Exercise material START

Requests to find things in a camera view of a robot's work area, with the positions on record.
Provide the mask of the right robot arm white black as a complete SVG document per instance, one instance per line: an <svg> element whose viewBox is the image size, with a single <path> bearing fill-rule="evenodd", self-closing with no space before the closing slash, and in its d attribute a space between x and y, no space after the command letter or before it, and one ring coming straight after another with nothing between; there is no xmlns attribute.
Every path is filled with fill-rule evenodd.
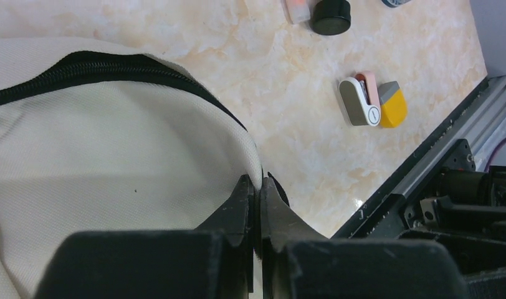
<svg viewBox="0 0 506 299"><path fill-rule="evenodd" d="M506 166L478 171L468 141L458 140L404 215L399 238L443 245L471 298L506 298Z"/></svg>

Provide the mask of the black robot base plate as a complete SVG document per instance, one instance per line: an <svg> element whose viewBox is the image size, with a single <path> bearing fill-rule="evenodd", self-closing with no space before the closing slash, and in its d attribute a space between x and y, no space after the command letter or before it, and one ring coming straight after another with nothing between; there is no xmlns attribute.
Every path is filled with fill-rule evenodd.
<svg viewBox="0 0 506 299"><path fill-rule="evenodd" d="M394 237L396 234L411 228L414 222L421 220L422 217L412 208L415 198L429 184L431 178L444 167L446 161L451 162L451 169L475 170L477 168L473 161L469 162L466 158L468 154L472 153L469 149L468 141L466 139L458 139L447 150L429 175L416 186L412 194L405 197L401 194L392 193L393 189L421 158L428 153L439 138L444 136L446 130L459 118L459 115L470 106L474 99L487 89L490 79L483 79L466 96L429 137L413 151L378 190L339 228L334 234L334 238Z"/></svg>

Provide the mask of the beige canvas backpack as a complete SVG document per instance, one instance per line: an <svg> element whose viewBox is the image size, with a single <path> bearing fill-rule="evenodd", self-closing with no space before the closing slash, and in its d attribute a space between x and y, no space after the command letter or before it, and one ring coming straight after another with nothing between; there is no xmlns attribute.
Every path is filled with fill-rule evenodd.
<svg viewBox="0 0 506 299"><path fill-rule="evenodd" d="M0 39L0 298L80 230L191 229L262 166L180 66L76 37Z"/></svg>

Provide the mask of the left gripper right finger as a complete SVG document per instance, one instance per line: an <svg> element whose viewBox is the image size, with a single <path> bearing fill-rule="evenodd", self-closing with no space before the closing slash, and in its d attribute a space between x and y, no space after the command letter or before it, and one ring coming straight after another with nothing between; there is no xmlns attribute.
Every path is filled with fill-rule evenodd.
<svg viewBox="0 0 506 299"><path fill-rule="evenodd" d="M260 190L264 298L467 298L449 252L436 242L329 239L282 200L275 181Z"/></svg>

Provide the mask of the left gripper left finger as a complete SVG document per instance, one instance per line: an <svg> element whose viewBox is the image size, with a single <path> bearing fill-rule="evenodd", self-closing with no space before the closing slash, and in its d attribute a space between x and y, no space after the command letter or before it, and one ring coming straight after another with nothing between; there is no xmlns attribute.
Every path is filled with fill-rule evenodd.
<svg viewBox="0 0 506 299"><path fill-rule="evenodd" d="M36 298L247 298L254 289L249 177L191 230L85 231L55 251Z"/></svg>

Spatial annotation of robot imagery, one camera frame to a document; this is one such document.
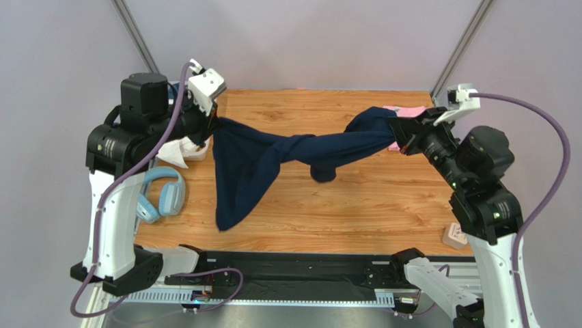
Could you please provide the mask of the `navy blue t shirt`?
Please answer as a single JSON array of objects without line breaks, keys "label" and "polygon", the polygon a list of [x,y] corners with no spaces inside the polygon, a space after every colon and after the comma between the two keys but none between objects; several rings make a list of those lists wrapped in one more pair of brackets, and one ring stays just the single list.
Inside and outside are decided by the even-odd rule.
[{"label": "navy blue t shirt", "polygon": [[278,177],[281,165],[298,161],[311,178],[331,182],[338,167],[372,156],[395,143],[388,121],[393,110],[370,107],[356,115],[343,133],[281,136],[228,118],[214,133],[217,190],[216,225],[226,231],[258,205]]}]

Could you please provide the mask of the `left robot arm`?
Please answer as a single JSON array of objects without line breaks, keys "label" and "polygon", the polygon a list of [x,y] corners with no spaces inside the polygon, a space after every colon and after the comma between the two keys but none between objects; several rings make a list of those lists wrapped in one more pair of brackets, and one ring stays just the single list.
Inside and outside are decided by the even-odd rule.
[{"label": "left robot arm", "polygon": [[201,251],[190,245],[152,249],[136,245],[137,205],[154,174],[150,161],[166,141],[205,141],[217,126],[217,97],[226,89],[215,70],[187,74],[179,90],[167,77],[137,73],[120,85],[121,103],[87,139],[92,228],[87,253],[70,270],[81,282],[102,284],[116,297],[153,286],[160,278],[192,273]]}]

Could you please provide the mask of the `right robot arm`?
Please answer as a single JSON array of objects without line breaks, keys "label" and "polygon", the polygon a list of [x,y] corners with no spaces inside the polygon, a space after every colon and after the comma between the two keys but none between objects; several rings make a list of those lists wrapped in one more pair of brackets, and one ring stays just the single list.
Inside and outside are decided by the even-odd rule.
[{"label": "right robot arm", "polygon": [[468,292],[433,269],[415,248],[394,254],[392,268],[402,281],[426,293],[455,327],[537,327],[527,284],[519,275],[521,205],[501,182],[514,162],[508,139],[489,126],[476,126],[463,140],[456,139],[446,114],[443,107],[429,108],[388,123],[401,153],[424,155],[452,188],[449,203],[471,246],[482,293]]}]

Exercise material END

**About this task:** The data above should be set down again exactly, with the pictures omitted.

**Result:**
Requests to find things in a camera view of a robot's work area, with the positions on record.
Provide the mask of the right robot arm white black as a complete SVG document per instance, one instance per line: an <svg> element whose viewBox is the image size, with a single <path> bearing fill-rule="evenodd", self-closing with no space before the closing slash, and in its d attribute a space between x and y, no space after the command letter or before it, and one ring coming straight after another with nothing between; there is no xmlns attribute.
Every path is filled with fill-rule evenodd.
<svg viewBox="0 0 506 299"><path fill-rule="evenodd" d="M506 166L478 171L468 141L458 140L404 215L399 238L443 245L471 298L506 298Z"/></svg>

Provide the mask of the black robot base plate as a complete SVG document per instance, one instance per line: an <svg> element whose viewBox is the image size, with a single <path> bearing fill-rule="evenodd", self-closing with no space before the closing slash, and in its d attribute a space between x and y, no space after the command letter or before it, and one ring coming straight after another with nothing between; there is no xmlns attribute.
Every path is filled with fill-rule evenodd.
<svg viewBox="0 0 506 299"><path fill-rule="evenodd" d="M394 237L396 234L411 228L414 222L421 220L422 217L412 208L415 198L429 184L431 178L444 167L446 161L451 162L451 169L475 170L477 168L473 161L469 162L466 158L468 154L472 153L469 149L468 141L466 139L458 139L447 150L429 175L416 186L412 194L405 197L401 194L392 193L393 189L421 158L428 153L439 138L444 136L446 130L459 118L459 115L470 106L474 99L487 89L490 79L483 79L466 96L429 137L413 151L378 190L339 228L334 234L334 238Z"/></svg>

Provide the mask of the beige canvas backpack as a complete SVG document per instance, one instance per line: an <svg> element whose viewBox is the image size, with a single <path> bearing fill-rule="evenodd", self-closing with no space before the closing slash, and in its d attribute a space between x and y, no space after the command letter or before it, and one ring coming straight after another with nothing between; there is no xmlns attribute.
Every path is filled with fill-rule evenodd.
<svg viewBox="0 0 506 299"><path fill-rule="evenodd" d="M0 39L0 298L80 230L191 229L262 166L180 66L76 37Z"/></svg>

Provide the mask of the left gripper right finger as a complete SVG document per instance, one instance per line: an <svg> element whose viewBox is the image size, with a single <path> bearing fill-rule="evenodd", self-closing with no space before the closing slash, and in its d attribute a space between x and y, no space after the command letter or before it, and one ring coming straight after another with nothing between; there is no xmlns attribute.
Every path is filled with fill-rule evenodd.
<svg viewBox="0 0 506 299"><path fill-rule="evenodd" d="M260 190L264 298L467 298L449 252L436 242L329 239L282 200L275 181Z"/></svg>

Provide the mask of the left gripper left finger as a complete SVG document per instance, one instance per line: an <svg> element whose viewBox is the image size, with a single <path> bearing fill-rule="evenodd", self-closing with no space before the closing slash, and in its d attribute a space between x and y, no space after the command letter or before it, and one ring coming straight after another with nothing between; there is no xmlns attribute.
Every path is filled with fill-rule evenodd.
<svg viewBox="0 0 506 299"><path fill-rule="evenodd" d="M36 298L247 298L254 289L249 177L191 230L85 231L55 251Z"/></svg>

Spatial annotation of robot imagery, one camera frame to a document; this is one such document.
Could you please provide the mask of the `navy blue t shirt`?
Please answer as a single JSON array of objects without line breaks, keys "label" and "polygon", the polygon a list of [x,y] corners with no spaces inside the polygon, a space after every colon and after the comma between the two keys but none between objects; several rings make a list of those lists wrapped in one more pair of brackets, and one ring stays just the single list.
Inside and outside are decided by the even-odd rule.
[{"label": "navy blue t shirt", "polygon": [[278,177],[281,165],[298,161],[311,178],[331,182],[338,167],[372,156],[395,143],[388,121],[393,110],[370,107],[356,115],[343,133],[281,136],[228,118],[214,133],[217,190],[216,225],[226,231],[258,205]]}]

Could you please provide the mask of the `left robot arm`?
Please answer as a single JSON array of objects without line breaks, keys "label" and "polygon", the polygon a list of [x,y] corners with no spaces inside the polygon, a space after every colon and after the comma between the two keys but none between objects; several rings make a list of those lists wrapped in one more pair of brackets, and one ring stays just the single list.
Inside and outside are decided by the even-odd rule.
[{"label": "left robot arm", "polygon": [[201,251],[190,245],[152,249],[136,245],[137,205],[154,174],[150,161],[166,141],[205,141],[217,126],[217,97],[226,89],[215,70],[187,74],[179,90],[167,77],[137,73],[120,85],[121,103],[87,139],[92,228],[87,253],[70,270],[81,282],[102,284],[116,297],[153,286],[160,278],[192,273]]}]

Could you please provide the mask of the `right robot arm`?
Please answer as a single JSON array of objects without line breaks, keys "label" and "polygon", the polygon a list of [x,y] corners with no spaces inside the polygon, a space after every colon and after the comma between the two keys but none between objects; several rings make a list of those lists wrapped in one more pair of brackets, and one ring stays just the single list.
Inside and outside are decided by the even-odd rule.
[{"label": "right robot arm", "polygon": [[468,292],[433,269],[415,248],[394,254],[392,268],[402,281],[426,293],[455,327],[537,327],[527,284],[519,275],[521,205],[501,182],[514,162],[508,139],[489,126],[476,126],[463,140],[456,139],[446,114],[443,107],[429,108],[388,123],[401,153],[424,155],[452,188],[449,203],[471,246],[482,293]]}]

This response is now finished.